> [What you will do]: Print each entry verbatim.
= = =
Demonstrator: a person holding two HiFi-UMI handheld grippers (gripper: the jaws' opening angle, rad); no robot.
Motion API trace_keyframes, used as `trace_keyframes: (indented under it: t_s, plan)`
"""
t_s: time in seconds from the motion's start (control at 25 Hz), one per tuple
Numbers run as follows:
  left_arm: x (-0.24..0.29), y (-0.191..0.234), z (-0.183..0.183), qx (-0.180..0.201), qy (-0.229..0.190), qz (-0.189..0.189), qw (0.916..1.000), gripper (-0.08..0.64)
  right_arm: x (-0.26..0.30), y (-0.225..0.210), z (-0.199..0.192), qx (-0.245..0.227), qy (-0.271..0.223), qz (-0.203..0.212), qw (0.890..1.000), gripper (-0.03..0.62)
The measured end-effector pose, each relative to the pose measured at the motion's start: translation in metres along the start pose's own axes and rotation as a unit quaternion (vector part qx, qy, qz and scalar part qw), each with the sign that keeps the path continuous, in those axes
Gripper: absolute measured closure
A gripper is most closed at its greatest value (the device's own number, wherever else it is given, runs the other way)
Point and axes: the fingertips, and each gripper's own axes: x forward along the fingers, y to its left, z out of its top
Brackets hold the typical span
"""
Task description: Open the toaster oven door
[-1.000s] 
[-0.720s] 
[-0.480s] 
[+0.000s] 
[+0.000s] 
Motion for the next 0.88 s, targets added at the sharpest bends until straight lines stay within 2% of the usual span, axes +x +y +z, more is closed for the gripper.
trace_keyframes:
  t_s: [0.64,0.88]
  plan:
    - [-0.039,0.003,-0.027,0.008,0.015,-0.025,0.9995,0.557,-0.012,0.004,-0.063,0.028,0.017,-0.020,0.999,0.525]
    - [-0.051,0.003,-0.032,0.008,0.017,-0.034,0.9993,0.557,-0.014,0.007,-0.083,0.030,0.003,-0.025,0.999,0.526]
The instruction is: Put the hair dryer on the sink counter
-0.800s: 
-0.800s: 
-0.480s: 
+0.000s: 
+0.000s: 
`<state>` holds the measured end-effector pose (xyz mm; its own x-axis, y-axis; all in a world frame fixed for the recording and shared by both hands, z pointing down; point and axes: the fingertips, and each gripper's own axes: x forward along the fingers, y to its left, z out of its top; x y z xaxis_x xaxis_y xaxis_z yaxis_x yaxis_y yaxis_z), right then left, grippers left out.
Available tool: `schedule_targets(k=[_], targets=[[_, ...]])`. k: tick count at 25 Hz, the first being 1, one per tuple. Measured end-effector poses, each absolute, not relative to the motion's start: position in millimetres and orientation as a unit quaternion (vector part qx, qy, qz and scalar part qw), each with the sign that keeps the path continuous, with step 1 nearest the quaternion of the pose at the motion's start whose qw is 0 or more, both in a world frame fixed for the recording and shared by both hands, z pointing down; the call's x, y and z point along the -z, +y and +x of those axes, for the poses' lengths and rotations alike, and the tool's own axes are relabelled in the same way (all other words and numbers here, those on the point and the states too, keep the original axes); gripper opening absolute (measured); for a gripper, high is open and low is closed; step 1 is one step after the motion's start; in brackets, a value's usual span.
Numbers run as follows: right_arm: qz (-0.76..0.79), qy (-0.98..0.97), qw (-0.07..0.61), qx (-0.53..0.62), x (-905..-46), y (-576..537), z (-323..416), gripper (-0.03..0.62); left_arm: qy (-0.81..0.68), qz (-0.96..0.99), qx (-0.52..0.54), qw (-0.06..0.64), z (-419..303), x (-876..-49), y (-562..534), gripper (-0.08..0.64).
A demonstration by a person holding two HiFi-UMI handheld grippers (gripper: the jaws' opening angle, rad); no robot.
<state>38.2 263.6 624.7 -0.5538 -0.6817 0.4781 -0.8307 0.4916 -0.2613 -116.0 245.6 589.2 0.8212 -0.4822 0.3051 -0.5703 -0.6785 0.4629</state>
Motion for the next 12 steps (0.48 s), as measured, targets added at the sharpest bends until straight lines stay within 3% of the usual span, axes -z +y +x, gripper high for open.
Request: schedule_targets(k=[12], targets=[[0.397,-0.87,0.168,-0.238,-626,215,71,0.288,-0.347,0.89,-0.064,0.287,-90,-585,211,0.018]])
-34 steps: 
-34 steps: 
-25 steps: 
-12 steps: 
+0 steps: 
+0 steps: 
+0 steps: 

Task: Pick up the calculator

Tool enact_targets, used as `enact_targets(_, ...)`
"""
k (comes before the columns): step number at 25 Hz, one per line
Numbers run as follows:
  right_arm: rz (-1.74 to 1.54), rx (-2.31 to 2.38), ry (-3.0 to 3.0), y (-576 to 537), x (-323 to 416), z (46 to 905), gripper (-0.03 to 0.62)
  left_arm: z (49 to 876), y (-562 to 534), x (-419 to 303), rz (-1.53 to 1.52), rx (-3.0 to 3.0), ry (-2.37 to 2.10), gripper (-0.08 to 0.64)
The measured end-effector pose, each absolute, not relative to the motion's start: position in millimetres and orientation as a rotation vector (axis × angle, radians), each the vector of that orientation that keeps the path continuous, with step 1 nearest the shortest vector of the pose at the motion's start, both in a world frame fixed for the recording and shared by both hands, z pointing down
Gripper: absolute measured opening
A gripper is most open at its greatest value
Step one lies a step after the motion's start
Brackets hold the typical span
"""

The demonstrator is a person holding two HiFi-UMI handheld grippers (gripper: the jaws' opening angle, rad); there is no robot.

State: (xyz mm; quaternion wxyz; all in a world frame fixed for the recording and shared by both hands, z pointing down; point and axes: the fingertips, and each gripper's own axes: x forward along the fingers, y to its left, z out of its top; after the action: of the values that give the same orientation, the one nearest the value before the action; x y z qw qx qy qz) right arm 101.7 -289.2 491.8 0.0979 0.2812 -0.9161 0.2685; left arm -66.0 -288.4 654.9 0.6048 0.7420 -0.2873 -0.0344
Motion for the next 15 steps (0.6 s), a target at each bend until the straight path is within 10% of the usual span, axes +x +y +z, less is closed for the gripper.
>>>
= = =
> [Expected answer]:
Demonstrator: a person holding two HiFi-UMI handheld grippers (gripper: the jaws' opening angle, rad); no robot.
Motion API trace_keyframes, used as `trace_keyframes: (indented under it: t_s, plan)`
"""
t_s: time in seconds from the motion's start (control at 25 Hz), one per tuple
Numbers run as follows:
  left_arm: x (-0.24..0.29), y (-0.191..0.234), z (-0.183..0.183), qx (-0.180..0.201), qy (-0.229..0.190), qz (-0.189..0.189), qw (0.916..1.000), gripper (-0.08..0.64)
  right_arm: x (-0.26..0.30), y (-0.225..0.210), z (-0.199..0.192), qx (-0.245..0.227), qy (-0.271..0.223), qz (-0.203..0.212), qw (0.890..1.000), gripper (-0.03..0.62)
The measured end-effector pose, each relative to the pose measured at the motion's start: translation in metres along the start pose's own axes and rotation as a unit quaternion (vector part qx, qy, qz and scalar part qw), each with the sign that keeps the path continuous, in those axes
Gripper: absolute measured closure
A gripper is most closed at its greatest value (the device's own number, wherever else it is given, runs the other way)
Point and axes: the fingertips, and each gripper's own axes: x forward along the fingers, y to its left, z out of its top
Brackets hold the typical span
"""
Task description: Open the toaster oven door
[-1.000s] 
[-0.720s] 
[-0.480s] 
[+0.000s] 
[+0.000s] 
Motion for the next 0.88 s, targets added at the sharpest bends until straight lines stay within 2% of the usual span, axes +x +y +z, more is closed for the gripper.
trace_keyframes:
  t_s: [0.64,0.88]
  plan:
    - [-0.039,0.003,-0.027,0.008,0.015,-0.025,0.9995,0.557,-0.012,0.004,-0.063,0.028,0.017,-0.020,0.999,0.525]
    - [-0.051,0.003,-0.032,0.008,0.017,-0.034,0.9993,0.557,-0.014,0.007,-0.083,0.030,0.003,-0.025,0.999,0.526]
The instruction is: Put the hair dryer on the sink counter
-0.800s: 
-0.800s: 
-0.480s: 
+0.000s: 
+0.000s: 
`<state>` holds the measured end-effector pose (xyz mm; its own x-axis, y-axis; all in a world frame fixed for the recording and shared by both hands, z pointing down; point and axes: the fingertips, and each gripper's own axes: x forward along the fingers, y to its left, z out of its top; x y z xaxis_x xaxis_y xaxis_z yaxis_x yaxis_y yaxis_z), right then left, grippers left out.
Available tool: `schedule_targets(k=[_], targets=[[_, ...]])`. k: tick count at 25 Hz, the first being 1, one per tuple. Measured end-effector poses, each absolute, not relative to the motion's start: position in millimetres and orientation as a unit quaternion (vector part qx, qy, qz and scalar part qw), each with the sign that keeps the path continuous, with step 1 nearest the quaternion of the pose at the motion's start whose qw is 0 or more, both in a world frame fixed for the recording and shared by both hands, z pointing down; the call's x, y and z point along the -z, +y and +x of those axes, for the poses' lengths and rotations alike, and the tool's own axes are relabelled in the same way (all other words and numbers here, those on the point and the states too, keep the original axes); gripper opening absolute (measured); for a gripper, high is open and low is closed; step 1 is one step after the motion's start; in brackets, a value's usual span.
Numbers run as follows: right_arm: qz (-0.76..0.79), qy (-0.98..0.97), qw (-0.07..0.61), qx (-0.53..0.62), x (-905..-46), y (-576..537), z (-323..416), gripper (-0.03..0.62); left_arm: qy (-0.81..0.68), qz (-0.96..0.99), qx (-0.52..0.54), qw (-0.06..0.64), z (-419..303), x (-876..-49), y (-562..534), gripper (-0.08..0.64).
A demonstration by a person holding two HiFi-UMI handheld grippers (gripper: the jaws' opening angle, rad); no robot.
<state>38.2 263.6 624.7 -0.5538 -0.6817 0.4781 -0.8307 0.4916 -0.2613 -116.0 245.6 589.2 0.8212 -0.4822 0.3051 -0.5703 -0.6785 0.4629</state>
Motion for the next 12 steps (0.48 s), as measured, targets added at the sharpest bends until straight lines stay within 3% of the usual span, axes -z +y +x, gripper high for open.
Request: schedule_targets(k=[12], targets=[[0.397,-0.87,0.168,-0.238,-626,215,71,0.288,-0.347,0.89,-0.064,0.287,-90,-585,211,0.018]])
-34 steps: 
-34 steps: 
-25 steps: 
-12 steps: 
+0 steps: 
+0 steps: 
+0 steps: 

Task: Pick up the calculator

Tool enact_targets, used as `enact_targets(_, ...)`
"""
k (comes before the columns): step number at 25 Hz, one per line
Numbers run as follows:
  right_arm: rz (-1.74 to 1.54), rx (-2.31 to 2.38), ry (-3.0 to 3.0), y (-576 to 537), x (-323 to 416), z (46 to 905), gripper (-0.03 to 0.62)
  left_arm: z (49 to 876), y (-562 to 534), x (-419 to 303), rz (-1.53 to 1.52), rx (-3.0 to 3.0), ry (-2.37 to 2.10), gripper (-0.08 to 0.64)
The measured end-effector pose, each absolute, not relative to the motion's start: position in millimetres and orientation as a rotation vector (axis × angle, radians), each the vector of that orientation that keeps the path continuous, with step 1 nearest the shortest vector of the pose at the motion's start, both in a world frame fixed for the recording and shared by both hands, z pointing down
Gripper: absolute measured opening
A gripper is most open at its greatest value
Step one lies a step after the motion's start
Brackets hold the typical span
"""

The demonstrator is a person holding two HiFi-UMI handheld grippers (gripper: the jaws' opening angle, rad); there is no robot.

State: (xyz mm; quaternion wxyz; all in a world frame fixed for the recording and shared by both hands, z pointing down; point and axes: the fingertips, and each gripper's own axes: x forward along the fingers, y to its left, z out of its top; after the action: of the values that give the same orientation, the one nearest the value before the action; x y z qw qx qy qz) right arm 101.7 -289.2 491.8 0.0979 0.2812 -0.9161 0.2685; left arm -66.0 -288.4 654.9 0.6048 0.7420 -0.2873 -0.0344
Motion for the next 15 steps (0.6 s), a target at each bend until the straight path is within 10% of the usual span, axes +x +y +z, less is closed for the gripper.
>>>

There is nothing more to the output.